§ Prompt
Starting with the first line below, reproduce each line exactly until you have included the one bearing "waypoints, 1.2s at".

§ Given entries
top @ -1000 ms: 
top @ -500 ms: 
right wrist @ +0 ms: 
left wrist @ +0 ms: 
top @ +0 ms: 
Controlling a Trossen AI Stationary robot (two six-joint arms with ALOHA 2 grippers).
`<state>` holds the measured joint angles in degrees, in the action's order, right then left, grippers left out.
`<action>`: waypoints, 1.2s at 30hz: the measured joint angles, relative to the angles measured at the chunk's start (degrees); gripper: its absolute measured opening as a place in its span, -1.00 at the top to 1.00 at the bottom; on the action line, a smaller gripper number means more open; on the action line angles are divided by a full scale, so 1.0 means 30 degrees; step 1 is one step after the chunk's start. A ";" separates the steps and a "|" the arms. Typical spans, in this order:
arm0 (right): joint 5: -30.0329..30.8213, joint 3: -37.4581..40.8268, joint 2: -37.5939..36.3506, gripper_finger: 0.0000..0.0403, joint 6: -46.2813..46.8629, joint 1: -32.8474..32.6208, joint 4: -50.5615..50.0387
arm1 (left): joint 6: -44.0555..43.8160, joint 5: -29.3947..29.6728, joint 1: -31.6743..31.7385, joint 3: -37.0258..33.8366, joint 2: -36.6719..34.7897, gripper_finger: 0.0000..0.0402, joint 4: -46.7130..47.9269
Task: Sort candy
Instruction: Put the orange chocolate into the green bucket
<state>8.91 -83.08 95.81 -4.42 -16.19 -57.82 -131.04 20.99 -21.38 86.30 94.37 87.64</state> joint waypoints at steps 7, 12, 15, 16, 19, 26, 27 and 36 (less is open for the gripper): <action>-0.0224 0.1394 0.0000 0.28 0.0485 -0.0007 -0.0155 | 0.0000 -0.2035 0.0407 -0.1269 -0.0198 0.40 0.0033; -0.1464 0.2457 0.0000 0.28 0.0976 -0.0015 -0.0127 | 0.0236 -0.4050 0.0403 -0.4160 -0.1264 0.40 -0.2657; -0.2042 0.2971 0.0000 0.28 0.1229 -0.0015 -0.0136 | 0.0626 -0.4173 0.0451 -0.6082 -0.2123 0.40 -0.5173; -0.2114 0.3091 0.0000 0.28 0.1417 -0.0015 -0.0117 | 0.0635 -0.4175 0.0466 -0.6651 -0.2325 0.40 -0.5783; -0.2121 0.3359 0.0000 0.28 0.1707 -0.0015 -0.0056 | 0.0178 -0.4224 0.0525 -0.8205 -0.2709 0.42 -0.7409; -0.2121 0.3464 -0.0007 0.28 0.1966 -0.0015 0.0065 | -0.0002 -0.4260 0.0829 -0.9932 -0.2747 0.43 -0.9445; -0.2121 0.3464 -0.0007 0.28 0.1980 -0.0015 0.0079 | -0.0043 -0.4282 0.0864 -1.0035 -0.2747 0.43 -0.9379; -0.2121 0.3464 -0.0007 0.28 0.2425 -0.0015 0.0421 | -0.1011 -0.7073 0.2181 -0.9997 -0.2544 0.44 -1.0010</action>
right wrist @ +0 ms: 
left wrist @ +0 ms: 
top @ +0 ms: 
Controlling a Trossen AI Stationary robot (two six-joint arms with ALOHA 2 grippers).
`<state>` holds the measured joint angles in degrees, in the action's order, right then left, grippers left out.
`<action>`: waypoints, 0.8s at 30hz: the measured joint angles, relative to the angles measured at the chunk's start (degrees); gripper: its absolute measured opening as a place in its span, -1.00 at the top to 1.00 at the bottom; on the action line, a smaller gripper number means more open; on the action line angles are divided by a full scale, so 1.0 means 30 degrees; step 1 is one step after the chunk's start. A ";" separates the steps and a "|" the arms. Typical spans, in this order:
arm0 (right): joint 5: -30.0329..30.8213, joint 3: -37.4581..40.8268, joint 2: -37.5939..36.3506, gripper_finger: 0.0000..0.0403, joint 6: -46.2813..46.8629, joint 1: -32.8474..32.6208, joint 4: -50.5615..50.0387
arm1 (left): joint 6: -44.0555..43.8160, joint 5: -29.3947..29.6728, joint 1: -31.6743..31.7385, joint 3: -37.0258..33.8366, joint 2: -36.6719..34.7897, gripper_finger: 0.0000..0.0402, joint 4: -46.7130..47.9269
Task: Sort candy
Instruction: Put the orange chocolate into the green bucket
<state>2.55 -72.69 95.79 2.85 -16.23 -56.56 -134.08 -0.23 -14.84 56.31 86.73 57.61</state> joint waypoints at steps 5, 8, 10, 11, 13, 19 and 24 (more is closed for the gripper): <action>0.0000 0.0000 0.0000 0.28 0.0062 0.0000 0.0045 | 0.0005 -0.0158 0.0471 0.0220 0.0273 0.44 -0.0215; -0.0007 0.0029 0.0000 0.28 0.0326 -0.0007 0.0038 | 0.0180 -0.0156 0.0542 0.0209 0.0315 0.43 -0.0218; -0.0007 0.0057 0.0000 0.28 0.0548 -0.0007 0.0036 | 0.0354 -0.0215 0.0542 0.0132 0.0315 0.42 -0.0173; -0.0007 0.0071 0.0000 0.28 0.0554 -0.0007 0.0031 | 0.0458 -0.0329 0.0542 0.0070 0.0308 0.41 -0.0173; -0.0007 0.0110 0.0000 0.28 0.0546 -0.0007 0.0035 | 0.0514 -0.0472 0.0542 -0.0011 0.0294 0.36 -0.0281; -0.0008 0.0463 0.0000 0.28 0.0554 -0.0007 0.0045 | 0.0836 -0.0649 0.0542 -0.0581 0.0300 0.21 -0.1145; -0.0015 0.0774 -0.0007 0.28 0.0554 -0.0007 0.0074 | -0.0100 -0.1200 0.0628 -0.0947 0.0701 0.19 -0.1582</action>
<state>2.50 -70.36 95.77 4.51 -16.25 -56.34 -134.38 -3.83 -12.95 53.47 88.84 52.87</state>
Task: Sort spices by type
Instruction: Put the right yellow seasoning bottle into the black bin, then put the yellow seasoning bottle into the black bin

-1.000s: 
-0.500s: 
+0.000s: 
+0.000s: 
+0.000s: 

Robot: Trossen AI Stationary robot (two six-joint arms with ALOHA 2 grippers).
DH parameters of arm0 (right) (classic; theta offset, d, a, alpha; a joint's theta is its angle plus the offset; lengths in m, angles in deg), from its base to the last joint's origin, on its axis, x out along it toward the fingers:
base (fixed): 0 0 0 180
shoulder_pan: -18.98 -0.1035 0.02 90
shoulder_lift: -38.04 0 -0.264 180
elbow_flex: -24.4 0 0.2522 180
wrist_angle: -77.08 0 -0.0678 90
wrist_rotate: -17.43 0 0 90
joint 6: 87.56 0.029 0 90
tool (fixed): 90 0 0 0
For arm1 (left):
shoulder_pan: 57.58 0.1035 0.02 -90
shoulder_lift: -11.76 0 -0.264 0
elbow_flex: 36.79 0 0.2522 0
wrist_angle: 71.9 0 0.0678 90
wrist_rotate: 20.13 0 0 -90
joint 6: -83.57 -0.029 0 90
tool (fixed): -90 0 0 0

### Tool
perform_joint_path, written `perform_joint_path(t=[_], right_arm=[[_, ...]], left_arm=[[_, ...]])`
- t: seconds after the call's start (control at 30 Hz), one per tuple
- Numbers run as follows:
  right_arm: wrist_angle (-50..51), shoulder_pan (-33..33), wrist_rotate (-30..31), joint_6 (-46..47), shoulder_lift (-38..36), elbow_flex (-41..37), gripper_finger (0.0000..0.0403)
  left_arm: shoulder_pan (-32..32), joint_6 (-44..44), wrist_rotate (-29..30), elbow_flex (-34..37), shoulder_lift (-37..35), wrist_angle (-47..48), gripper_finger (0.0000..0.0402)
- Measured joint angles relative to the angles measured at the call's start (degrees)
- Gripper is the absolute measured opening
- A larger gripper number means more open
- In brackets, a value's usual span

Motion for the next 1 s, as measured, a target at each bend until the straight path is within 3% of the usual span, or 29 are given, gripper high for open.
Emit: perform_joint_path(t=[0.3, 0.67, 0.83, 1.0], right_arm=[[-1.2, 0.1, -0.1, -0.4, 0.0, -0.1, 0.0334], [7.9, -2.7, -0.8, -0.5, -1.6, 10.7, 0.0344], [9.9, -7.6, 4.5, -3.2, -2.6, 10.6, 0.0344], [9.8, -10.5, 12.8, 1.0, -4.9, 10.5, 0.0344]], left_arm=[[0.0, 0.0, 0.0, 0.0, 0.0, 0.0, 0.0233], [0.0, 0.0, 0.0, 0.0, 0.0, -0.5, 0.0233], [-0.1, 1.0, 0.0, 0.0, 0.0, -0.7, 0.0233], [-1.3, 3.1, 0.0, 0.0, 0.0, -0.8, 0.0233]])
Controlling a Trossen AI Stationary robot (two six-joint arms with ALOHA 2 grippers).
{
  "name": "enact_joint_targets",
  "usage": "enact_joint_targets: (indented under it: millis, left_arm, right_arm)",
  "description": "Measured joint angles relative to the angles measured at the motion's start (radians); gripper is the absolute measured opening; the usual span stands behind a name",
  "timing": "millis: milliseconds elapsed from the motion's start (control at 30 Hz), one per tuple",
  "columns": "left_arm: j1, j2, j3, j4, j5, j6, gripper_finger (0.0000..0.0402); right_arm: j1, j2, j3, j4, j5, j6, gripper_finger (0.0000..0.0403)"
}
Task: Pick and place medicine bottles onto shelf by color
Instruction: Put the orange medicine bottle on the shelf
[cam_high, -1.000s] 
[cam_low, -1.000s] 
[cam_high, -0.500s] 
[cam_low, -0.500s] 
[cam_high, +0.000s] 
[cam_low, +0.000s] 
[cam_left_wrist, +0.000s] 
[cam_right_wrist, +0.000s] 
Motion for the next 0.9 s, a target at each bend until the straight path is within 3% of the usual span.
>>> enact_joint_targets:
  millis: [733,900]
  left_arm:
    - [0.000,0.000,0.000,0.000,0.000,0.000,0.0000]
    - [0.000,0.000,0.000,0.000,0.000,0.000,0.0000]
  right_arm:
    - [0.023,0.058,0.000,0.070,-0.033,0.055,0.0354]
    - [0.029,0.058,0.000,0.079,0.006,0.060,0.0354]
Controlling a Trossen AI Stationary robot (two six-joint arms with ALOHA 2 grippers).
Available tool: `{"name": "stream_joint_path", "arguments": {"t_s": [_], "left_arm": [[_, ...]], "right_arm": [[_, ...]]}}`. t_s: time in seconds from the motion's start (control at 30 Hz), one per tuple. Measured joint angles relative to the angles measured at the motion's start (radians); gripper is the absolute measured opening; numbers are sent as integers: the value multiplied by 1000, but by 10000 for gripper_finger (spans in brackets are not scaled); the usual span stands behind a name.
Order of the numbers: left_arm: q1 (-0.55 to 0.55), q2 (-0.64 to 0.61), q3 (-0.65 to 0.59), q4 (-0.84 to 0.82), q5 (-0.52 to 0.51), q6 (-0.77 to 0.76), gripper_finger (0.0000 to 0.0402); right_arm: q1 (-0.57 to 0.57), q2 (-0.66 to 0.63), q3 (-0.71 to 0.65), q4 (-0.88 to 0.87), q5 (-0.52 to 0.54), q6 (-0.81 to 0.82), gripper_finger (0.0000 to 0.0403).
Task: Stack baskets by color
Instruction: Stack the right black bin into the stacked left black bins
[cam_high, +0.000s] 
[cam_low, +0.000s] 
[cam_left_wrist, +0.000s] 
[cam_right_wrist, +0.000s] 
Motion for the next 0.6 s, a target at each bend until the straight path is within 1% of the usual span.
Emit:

§ Problem solution
top @ -1000 ms: 
top @ -500 ms: 
right wrist @ +0 ms: 
left wrist @ +0 ms: 
top @ +0 ms: 
Controlling a Trossen AI Stationary robot (two six-joint arms with ALOHA 2 grippers).
`<state>` holds the measured joint angles in degrees, in the action's order, right then left, grippers left out.
`<action>`: waypoints, 1.2s at 30hz: the measured joint angles, relative to the angles measured at the chunk's start (degrees); gripper: its absolute measured opening as a place in its span, -1.00 at the top to 1.00 at the bottom; on the action line, a smaller gripper number means more open; on the action line angles are divided by a full scale, so 1.0 means 30 degrees; step 1 is one step after the chunk's start. A ";" separates the steps and a "|" the arms. Typical spans, in this order:

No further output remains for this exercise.